The strongest warning for Latin America's biggest economy, still seen as one of the most attractive of the emerging markets, came from the Organization for Economic Cooperation and Development.

"There's... a danger of asset bubbles in places like Brazil or places like India and we should be careful about that -- that is a real threat," OECD chief Angel Gurria told CNBC television last Thursday.

His words came as investors appeared to also start to realize the risk, pulling more than 500 million dollars out of the Sao Paulo stockmarket in January.

The Bovespa index slumped 4.7 percent over the month -- a significant turnaround for a bourse that had been strongly rising on the recovery in the global economic downturn.

The currency, the real, also suffered.

It is now at its lowest point against the dollar since September 2, 2009 after a nine-day losing streak that has reduced its value to 1.885 reals to the greenback.

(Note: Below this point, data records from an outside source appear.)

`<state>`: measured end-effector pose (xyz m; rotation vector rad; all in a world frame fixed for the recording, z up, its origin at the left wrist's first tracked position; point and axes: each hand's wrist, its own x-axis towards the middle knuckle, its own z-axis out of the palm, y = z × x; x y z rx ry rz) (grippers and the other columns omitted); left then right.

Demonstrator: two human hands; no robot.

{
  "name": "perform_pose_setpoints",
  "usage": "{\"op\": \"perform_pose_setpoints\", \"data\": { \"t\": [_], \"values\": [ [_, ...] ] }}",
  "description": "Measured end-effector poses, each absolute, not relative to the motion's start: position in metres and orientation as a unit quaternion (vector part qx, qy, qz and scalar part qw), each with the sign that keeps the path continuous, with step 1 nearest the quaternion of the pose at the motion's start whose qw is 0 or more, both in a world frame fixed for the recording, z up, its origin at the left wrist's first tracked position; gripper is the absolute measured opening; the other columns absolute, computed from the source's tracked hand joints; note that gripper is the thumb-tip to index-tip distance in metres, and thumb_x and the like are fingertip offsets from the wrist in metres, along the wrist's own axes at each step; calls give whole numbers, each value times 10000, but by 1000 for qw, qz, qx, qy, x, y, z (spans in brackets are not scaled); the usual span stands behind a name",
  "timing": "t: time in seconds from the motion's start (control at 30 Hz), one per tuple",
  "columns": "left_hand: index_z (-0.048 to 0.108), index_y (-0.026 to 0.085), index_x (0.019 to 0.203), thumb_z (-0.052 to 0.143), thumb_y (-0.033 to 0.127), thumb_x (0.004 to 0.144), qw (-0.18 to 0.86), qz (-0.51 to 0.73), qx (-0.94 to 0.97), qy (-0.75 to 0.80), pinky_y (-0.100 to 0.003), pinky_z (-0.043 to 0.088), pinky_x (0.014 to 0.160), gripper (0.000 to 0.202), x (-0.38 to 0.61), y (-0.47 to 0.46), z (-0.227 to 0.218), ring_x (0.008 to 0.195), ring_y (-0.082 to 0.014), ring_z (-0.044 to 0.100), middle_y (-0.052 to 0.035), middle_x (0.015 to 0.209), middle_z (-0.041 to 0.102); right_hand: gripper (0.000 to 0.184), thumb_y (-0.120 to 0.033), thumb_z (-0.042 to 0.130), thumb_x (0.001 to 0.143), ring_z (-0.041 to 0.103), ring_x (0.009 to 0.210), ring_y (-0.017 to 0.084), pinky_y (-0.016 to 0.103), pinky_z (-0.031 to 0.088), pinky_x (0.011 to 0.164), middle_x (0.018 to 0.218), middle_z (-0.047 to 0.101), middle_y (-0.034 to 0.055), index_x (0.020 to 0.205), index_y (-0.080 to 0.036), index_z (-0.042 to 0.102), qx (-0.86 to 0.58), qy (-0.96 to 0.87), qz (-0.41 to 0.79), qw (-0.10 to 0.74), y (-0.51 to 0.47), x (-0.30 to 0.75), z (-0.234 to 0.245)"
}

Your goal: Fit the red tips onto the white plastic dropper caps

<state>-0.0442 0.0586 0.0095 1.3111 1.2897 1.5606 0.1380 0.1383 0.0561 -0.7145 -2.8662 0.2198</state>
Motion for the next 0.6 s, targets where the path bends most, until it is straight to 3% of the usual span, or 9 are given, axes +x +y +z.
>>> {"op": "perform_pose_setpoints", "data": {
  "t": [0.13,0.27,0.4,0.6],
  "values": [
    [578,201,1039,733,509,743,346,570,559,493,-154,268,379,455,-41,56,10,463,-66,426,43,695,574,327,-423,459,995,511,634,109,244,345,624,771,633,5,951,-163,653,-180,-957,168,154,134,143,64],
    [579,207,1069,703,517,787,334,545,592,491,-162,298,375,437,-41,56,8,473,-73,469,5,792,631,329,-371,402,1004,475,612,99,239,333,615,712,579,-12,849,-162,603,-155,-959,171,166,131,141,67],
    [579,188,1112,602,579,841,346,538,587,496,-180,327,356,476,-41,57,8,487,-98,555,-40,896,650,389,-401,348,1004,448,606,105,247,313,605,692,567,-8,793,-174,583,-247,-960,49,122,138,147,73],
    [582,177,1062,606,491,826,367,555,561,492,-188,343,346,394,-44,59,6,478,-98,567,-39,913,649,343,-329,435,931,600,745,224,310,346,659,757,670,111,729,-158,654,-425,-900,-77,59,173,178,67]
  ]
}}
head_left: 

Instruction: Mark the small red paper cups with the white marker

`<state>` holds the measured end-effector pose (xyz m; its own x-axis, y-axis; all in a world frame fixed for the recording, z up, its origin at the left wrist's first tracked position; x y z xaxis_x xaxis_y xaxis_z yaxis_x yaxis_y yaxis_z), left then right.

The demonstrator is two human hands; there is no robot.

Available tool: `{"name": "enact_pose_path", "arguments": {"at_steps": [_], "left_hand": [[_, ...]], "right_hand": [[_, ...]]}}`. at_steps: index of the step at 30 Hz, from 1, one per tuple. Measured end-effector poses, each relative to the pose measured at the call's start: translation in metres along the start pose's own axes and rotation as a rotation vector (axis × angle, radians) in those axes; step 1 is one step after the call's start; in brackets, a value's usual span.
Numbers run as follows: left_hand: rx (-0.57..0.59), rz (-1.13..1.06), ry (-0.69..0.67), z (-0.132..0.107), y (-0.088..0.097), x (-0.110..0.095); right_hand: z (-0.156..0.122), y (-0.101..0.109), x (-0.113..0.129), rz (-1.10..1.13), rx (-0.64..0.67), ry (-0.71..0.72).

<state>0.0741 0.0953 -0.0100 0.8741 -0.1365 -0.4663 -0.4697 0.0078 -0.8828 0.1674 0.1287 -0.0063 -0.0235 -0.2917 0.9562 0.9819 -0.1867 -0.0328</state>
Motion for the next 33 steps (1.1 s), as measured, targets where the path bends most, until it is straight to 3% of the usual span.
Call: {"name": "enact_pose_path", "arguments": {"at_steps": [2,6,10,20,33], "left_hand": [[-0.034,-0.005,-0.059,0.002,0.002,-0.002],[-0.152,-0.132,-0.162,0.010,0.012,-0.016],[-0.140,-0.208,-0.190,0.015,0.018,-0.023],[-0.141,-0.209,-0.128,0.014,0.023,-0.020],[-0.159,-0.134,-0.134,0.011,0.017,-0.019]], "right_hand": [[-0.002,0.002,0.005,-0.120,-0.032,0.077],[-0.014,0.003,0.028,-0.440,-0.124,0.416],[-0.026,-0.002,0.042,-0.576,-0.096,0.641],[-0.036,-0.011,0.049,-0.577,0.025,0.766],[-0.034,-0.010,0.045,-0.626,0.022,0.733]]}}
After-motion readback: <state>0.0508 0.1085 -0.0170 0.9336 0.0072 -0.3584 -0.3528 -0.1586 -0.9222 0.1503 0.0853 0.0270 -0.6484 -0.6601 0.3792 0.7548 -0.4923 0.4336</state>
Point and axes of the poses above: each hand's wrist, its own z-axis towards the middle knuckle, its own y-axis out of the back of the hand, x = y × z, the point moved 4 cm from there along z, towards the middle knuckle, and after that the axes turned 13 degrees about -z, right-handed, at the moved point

The decline undercut some of the gains made last year, when the real rose a stunning 33 percent against the dollar.

Brazil's government is unconcerned at the sudden reverse.

"We're not worried with this because we have big (dollar) reserves," Finance Minister Guido Mantega said Friday, according to the wesbite of newspaper O Globo. "With a devaluation of the real, exports become more competitive."

His ministry is forecasting economic growth of 5.2 percent in Brazil this year after effectively zero percent growth last year, with consumers and exports driving renewed expansion.

Some of the tensions seen in Brazil's investment climate stem from changes in China, its biggest trading partner with exchanges of 42 billion dollars last year.

Beijing's steps to tighten monetary policy to cool a red-hot economy and prevent property and stockmarket bubbles exploding have raised fears that the global recovery could be derailed.

Such a scenario would immediately affect Brazil's exports, particularly its metals and agricultural products.

The net effect globally has been a rush back to the "safe haven" dollar, weakening other currencies.

The Brazil-China economic relationship, a new bid to resurrect moribund world trade talks, and the need for Brazil to project an image of an emerging economy success story and 2016 Olympic Games host have all taken on extra importance this year because of October elections.

Leftwing President Luiz Inacio Lula da Silva, who has ruled over impressive economic growth since coming to power in 2003, is to leave office at the end of the year, on completion of his maximum two-term limit.

Before that, though, in April, Lula may host a visit by Chinese President Hu Jintao to discuss these and other issues, according to the Estado news agency.